Vlastimil Artur Polák wurde zum dichterischen Chronisten dieser Ereignisse, schrieb über ‚Adolf Hitler, den wahnsinnigen Gott‘, die Judenprogrome des 9. November 1938, über Gestapo-Razzien, Widerstand und das KZ. Umgeben von täglichem Leid, in ständiger Erwartung auch der eigenen Ermordung, schuf sich Vlastimil Artur Polák im Schreiben von Gedichten einen Bezirk der Freiheit: in Versen des Trostes und der Liebe, der Verzweiflung und des Trotzes.
Polák, zuletzt Mitglied einer geheimen Widerstandsgruppe im Ghetto, überlebte die Verfolgung; auch seine Gedichte konnte er retten. Spätestens nach der kommunistischen Machtübernahme 1948 gab es in der Tschechoslowakei jedoch kein Publikum mehr für einen deutschsprachigen jüdischen Dichter. Die ‚Samtene Revolution‘ von 1989 konnte er schließlich noch feiern, auf Václav Havel verfaßte er eines seiner letzten Gedichte.

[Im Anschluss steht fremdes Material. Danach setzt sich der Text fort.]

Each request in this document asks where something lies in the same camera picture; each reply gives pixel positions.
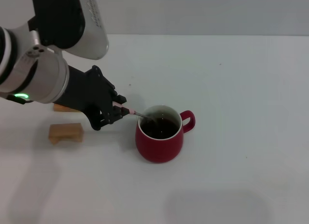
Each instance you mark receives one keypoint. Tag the dark coffee liquid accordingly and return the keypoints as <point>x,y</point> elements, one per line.
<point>161,130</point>

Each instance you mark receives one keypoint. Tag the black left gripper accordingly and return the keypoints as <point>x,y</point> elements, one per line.
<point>82,91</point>

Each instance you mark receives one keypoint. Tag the red ceramic cup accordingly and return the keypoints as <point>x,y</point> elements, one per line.
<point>157,151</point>

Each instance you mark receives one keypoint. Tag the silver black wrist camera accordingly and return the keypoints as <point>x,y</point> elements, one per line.
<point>72,23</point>

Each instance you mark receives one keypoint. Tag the plain notched wooden block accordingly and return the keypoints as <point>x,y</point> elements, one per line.
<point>65,132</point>

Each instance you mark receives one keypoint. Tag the wooden block with orange stain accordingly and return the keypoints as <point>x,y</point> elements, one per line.
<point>62,108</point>

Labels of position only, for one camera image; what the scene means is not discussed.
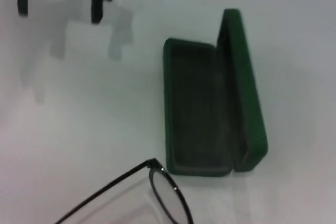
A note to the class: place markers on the black glasses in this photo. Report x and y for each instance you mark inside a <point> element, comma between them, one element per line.
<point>153,163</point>

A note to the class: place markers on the green glasses case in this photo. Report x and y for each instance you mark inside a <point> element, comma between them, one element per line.
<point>197,103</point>

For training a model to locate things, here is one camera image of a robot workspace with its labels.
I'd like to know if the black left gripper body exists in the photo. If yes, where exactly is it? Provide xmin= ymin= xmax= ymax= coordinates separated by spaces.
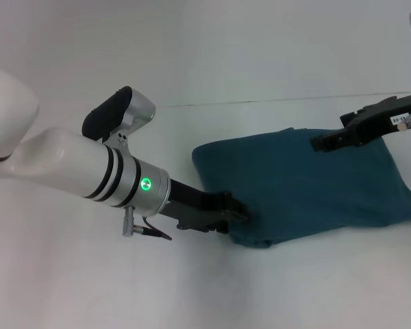
xmin=159 ymin=178 xmax=234 ymax=236

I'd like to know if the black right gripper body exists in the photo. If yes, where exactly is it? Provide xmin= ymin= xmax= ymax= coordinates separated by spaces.
xmin=340 ymin=90 xmax=411 ymax=147

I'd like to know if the blue shirt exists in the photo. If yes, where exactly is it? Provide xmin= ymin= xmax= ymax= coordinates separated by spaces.
xmin=191 ymin=127 xmax=411 ymax=249

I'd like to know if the brown left gripper cable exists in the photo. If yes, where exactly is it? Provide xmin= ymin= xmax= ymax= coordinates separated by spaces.
xmin=122 ymin=205 xmax=173 ymax=241

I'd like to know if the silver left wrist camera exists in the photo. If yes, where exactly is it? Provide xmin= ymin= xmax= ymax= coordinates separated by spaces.
xmin=81 ymin=86 xmax=157 ymax=145

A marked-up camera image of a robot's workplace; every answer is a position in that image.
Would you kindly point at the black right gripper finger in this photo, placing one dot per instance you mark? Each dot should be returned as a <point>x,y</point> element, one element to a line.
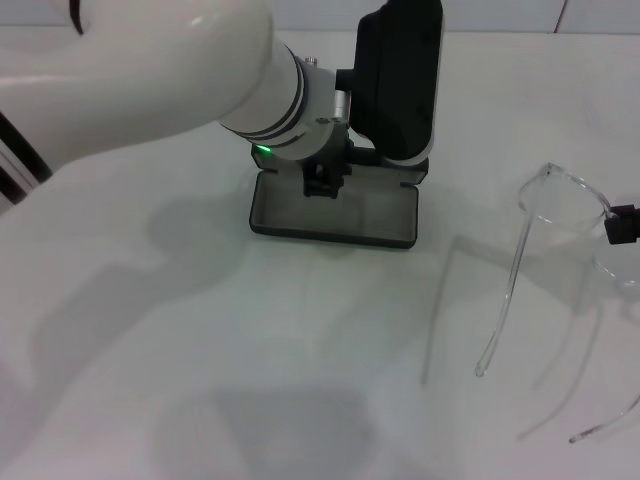
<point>627,210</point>
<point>619,231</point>

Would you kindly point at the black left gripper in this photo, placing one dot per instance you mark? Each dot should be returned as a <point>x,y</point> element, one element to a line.
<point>335,150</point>

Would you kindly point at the clear white glasses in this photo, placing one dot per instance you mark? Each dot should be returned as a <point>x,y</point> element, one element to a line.
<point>580,182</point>

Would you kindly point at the black glasses case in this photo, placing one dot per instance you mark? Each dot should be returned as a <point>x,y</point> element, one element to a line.
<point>390,220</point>

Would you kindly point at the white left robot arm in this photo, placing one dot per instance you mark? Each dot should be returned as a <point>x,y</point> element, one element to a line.
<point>150,75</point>

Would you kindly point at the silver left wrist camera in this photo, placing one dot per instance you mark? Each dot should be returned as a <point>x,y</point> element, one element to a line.
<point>395,75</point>

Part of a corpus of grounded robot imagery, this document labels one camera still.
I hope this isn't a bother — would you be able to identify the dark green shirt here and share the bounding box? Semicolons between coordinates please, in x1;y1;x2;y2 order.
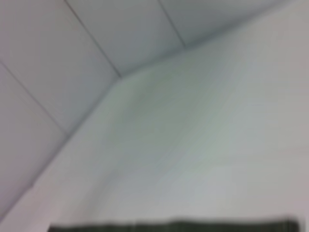
48;217;300;232

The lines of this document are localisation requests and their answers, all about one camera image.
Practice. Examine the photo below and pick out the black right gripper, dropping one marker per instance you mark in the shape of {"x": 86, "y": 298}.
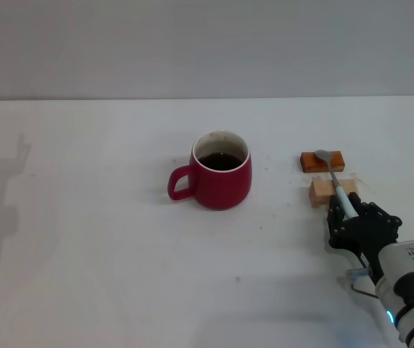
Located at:
{"x": 368, "y": 239}

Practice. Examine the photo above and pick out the red ceramic mug with coffee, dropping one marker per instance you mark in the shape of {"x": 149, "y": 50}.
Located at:
{"x": 224, "y": 185}

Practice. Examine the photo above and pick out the light wooden arch block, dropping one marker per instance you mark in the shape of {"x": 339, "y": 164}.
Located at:
{"x": 320, "y": 192}

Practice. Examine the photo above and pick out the orange-brown wooden block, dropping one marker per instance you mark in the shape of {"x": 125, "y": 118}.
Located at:
{"x": 311, "y": 163}

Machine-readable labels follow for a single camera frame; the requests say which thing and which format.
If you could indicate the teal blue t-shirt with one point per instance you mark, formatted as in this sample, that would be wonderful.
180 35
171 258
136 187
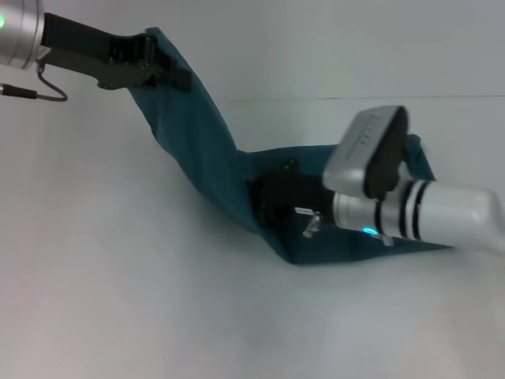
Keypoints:
189 130

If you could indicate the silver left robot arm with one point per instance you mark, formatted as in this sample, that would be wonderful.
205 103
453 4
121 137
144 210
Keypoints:
17 31

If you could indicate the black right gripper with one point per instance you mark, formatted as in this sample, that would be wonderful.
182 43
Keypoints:
288 197

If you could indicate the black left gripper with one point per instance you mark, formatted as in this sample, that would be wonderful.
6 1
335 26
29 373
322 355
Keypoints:
94 55

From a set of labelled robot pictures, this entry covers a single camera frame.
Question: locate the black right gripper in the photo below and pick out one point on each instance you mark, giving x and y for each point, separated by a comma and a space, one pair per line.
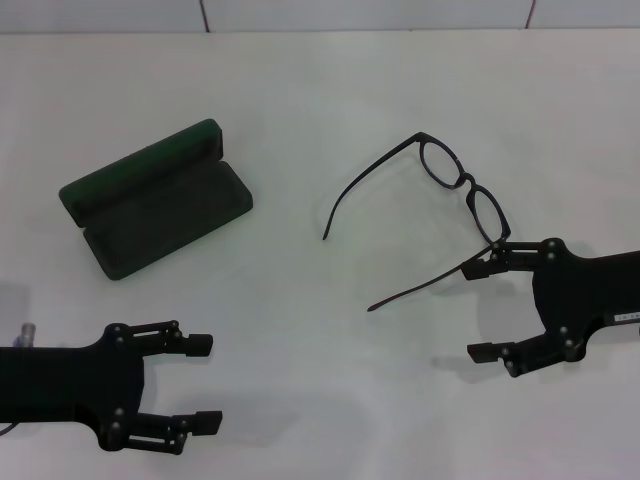
580, 290

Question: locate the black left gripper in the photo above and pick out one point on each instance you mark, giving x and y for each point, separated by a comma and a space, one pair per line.
70, 385

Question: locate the black glasses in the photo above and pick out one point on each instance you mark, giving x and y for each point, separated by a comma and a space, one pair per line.
469, 180

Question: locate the green glasses case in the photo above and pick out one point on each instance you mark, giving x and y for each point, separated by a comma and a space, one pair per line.
165, 215

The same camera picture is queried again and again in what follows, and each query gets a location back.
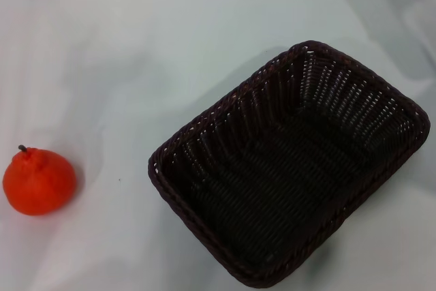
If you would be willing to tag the dark brown woven basket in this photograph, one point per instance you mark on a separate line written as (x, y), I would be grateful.
(289, 175)

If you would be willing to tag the white tablecloth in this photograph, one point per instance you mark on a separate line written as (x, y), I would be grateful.
(143, 100)

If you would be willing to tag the orange tangerine with stem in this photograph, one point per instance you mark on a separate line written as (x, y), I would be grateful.
(39, 185)

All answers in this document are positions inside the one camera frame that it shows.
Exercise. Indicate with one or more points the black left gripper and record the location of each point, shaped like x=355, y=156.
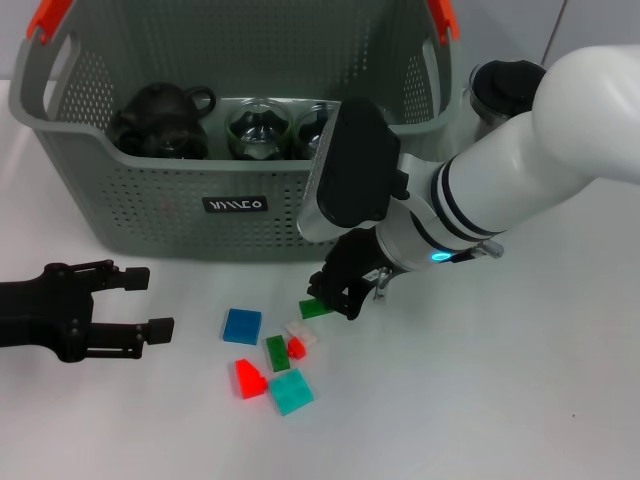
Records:
x=45, y=310

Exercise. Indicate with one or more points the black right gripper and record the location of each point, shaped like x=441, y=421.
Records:
x=355, y=260

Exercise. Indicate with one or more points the wide green toy brick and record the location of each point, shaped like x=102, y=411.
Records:
x=312, y=310

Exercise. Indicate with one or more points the glass teacup black sleeve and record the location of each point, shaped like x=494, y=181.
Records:
x=175, y=142
x=310, y=137

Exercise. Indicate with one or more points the glass jar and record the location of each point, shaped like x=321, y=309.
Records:
x=257, y=135

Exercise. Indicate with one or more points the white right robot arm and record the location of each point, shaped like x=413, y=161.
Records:
x=525, y=165

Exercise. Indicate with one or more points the grey perforated storage bin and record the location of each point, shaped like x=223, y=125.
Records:
x=150, y=220

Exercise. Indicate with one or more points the opaque white toy brick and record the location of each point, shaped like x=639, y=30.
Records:
x=302, y=331

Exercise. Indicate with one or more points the tiny red toy brick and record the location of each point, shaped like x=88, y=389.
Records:
x=296, y=348

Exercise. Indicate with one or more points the narrow green toy brick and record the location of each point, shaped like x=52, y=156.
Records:
x=277, y=354

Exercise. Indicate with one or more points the blue toy brick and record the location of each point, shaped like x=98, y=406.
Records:
x=242, y=326

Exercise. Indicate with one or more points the teal toy brick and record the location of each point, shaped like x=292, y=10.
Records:
x=290, y=392

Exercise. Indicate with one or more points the orange-red sloped toy brick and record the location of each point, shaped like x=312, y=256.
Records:
x=249, y=382

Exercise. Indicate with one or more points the silver right wrist spring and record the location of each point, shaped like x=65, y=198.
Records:
x=487, y=249

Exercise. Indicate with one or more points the black clay teapot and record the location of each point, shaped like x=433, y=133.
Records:
x=155, y=105

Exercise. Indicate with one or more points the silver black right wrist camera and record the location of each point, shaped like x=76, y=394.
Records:
x=355, y=165

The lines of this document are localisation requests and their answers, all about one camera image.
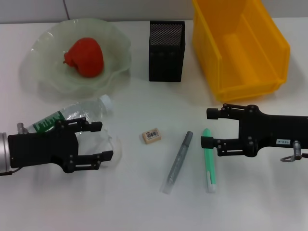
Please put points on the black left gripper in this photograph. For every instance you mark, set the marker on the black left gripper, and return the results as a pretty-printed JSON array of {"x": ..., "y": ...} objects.
[{"x": 43, "y": 149}]

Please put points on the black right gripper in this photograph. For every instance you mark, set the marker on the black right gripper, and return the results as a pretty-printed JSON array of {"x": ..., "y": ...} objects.
[{"x": 272, "y": 132}]

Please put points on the white paper ball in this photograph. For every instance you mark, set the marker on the white paper ball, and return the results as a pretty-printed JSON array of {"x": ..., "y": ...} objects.
[{"x": 110, "y": 144}]

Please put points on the clear green-label water bottle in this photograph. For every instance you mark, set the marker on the clear green-label water bottle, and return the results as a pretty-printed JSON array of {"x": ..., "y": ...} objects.
[{"x": 72, "y": 113}]

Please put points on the red-orange fruit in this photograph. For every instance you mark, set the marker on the red-orange fruit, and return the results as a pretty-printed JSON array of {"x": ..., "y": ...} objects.
[{"x": 86, "y": 57}]

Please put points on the mint green pen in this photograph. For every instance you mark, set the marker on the mint green pen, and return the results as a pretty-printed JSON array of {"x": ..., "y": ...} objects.
[{"x": 209, "y": 168}]

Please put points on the grey pen in clear sleeve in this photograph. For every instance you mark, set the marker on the grey pen in clear sleeve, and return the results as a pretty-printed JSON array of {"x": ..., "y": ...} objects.
[{"x": 178, "y": 161}]

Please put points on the beige eraser with barcode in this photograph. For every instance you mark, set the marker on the beige eraser with barcode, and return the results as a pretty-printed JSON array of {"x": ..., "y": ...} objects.
[{"x": 151, "y": 136}]

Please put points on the pale green glass fruit plate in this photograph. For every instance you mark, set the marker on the pale green glass fruit plate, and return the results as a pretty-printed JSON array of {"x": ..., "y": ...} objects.
[{"x": 113, "y": 60}]

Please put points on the black mesh pen holder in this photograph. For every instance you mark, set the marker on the black mesh pen holder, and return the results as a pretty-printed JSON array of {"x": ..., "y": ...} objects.
[{"x": 166, "y": 60}]

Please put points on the yellow plastic bin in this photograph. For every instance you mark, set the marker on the yellow plastic bin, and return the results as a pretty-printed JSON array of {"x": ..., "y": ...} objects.
[{"x": 243, "y": 60}]

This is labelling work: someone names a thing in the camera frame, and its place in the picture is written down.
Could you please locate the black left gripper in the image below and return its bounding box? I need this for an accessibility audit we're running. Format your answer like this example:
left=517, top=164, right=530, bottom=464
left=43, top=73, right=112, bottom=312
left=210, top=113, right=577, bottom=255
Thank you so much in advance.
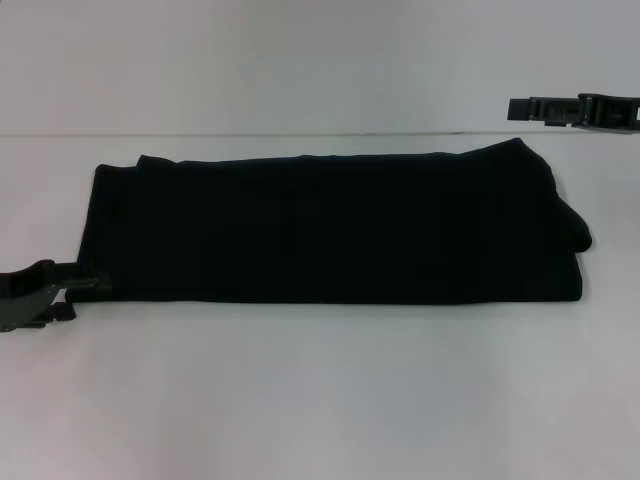
left=0, top=258, right=112, bottom=337

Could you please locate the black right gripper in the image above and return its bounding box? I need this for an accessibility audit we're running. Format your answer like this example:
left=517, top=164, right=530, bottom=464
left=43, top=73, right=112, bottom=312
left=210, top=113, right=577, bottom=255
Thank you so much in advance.
left=507, top=92, right=640, bottom=137

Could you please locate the black shirt with FREE print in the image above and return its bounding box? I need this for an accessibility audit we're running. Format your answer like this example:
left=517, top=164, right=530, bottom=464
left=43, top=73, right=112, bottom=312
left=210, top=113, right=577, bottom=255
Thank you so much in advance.
left=73, top=137, right=595, bottom=307

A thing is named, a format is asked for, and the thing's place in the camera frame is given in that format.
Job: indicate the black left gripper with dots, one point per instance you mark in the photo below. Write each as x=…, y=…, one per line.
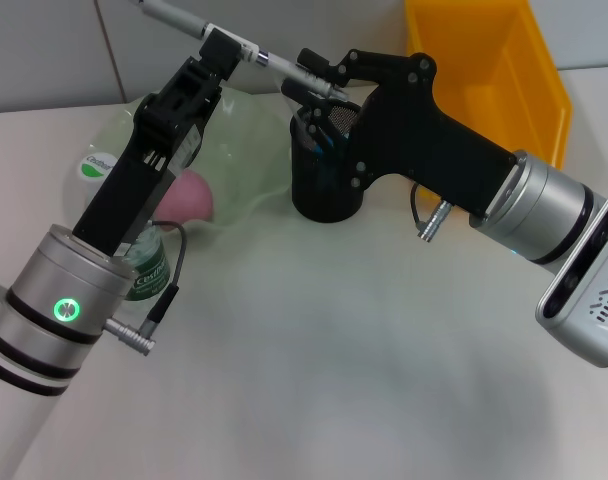
x=144, y=175

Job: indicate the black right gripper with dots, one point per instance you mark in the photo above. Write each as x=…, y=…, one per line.
x=424, y=140

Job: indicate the silver ballpoint pen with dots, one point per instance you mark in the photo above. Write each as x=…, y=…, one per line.
x=179, y=12

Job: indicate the blue scissors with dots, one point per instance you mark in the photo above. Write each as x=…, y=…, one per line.
x=326, y=167

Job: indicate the pink toy peach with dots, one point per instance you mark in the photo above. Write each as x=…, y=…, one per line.
x=194, y=195

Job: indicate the clear water bottle green label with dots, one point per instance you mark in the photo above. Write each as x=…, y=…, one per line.
x=151, y=272

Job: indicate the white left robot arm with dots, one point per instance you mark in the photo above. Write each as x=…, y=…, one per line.
x=49, y=300

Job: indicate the green glass fruit bowl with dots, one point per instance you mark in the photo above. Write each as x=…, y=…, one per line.
x=244, y=150

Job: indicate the black mesh pen holder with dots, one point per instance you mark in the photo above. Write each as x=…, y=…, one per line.
x=324, y=200

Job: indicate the yellow plastic bin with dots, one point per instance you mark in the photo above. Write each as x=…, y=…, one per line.
x=484, y=40

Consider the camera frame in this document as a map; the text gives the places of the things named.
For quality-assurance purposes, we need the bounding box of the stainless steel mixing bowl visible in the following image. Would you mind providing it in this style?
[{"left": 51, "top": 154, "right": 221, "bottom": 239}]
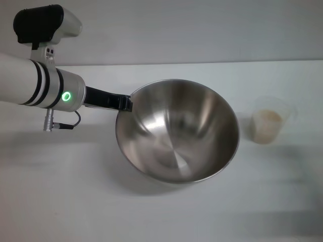
[{"left": 115, "top": 79, "right": 240, "bottom": 185}]

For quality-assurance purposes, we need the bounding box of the white rice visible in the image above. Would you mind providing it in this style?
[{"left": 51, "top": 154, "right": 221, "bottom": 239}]
[{"left": 249, "top": 108, "right": 283, "bottom": 145}]

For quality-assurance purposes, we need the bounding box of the silver connector with black cable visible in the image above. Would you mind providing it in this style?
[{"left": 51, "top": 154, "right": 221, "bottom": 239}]
[{"left": 42, "top": 108, "right": 81, "bottom": 132}]

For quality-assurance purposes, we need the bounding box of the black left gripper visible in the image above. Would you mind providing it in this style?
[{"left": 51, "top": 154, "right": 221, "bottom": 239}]
[{"left": 84, "top": 86, "right": 134, "bottom": 112}]

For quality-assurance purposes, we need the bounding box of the black and silver left wrist camera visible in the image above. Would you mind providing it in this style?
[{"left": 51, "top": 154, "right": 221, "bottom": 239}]
[{"left": 13, "top": 4, "right": 83, "bottom": 68}]

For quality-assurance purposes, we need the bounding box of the clear plastic measuring cup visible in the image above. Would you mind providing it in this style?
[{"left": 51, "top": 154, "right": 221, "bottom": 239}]
[{"left": 248, "top": 95, "right": 298, "bottom": 145}]

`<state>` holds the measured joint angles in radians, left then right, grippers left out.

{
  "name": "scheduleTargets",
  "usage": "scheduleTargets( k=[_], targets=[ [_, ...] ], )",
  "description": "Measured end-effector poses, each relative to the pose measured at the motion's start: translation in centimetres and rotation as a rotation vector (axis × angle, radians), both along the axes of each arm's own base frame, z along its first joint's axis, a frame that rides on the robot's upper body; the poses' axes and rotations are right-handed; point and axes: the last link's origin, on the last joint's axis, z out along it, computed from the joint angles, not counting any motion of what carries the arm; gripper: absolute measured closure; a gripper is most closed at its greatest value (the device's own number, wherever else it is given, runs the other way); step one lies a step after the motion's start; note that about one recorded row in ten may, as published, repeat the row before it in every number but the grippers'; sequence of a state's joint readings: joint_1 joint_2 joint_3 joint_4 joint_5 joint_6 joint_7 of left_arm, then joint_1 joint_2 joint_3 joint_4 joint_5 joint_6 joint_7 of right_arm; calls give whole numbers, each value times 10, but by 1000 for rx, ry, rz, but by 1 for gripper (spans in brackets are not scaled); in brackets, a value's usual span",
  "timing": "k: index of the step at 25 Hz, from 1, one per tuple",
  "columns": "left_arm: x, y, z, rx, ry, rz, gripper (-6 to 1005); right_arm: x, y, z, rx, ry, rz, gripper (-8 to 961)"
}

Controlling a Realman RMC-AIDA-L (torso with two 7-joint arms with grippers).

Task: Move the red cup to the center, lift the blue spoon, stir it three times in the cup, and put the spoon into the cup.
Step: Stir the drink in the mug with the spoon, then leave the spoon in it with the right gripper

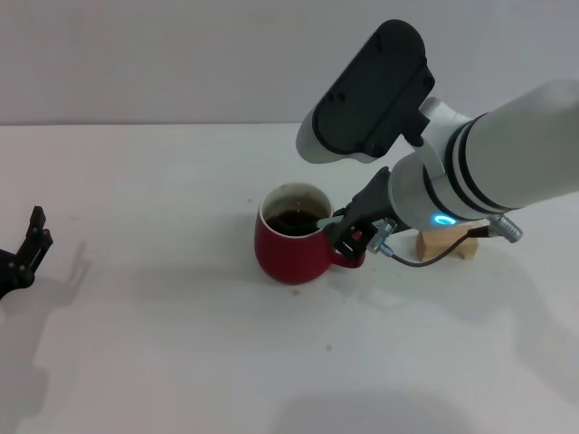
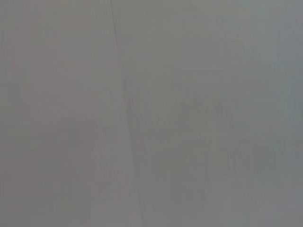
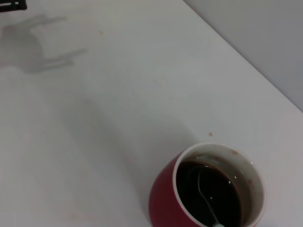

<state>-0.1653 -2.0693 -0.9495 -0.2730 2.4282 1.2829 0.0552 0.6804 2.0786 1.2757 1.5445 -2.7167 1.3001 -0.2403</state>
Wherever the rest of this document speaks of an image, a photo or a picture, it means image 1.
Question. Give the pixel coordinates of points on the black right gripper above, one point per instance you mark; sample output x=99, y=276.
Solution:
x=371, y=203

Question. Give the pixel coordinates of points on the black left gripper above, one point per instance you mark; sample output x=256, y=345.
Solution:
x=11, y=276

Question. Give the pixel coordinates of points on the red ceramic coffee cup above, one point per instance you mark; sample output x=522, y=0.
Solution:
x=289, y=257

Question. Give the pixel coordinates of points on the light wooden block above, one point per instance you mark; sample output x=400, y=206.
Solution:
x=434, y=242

Erst nach seinem Tod 1990 trat sein ganzer schöpferischer Reichtum zutage, sein Nachlaß umfaßt viele Hundert unveröffentlichte Gedichte. Zum bestimmenden Thema seiner Dichtung wurden erst die unmittelbaren Eindrücke in Theresienstadt und dann sein ‚Schreiben nach Auschwitz‘, das ihn sein ganzes Leben lang beschäftigte.
Mit Vlastimil Artur Polák kann nun ein Dichter entdeckt werden, dessen Werk manche Parallelen zu dem seiner weitaus bekannteren Leidensgenossen – wie Petr Kien und H.G. Adler – aufweist. Die Beschäftigungen mit der Kultur in Theresienstadt sind um ein wichtiges Kapitel zu ergänzen. In der deutsch-jüdischen Literatur tritt mit Polák ein neuer Name zu denjenigen, die durch die Erfahrung der eigenen Verfolgung zu Dichtern reiften: neben Nelly Sachs und Paul Celan, Rose Ausländer und die jung umgekommene Selma Meerbaum-Eisinger.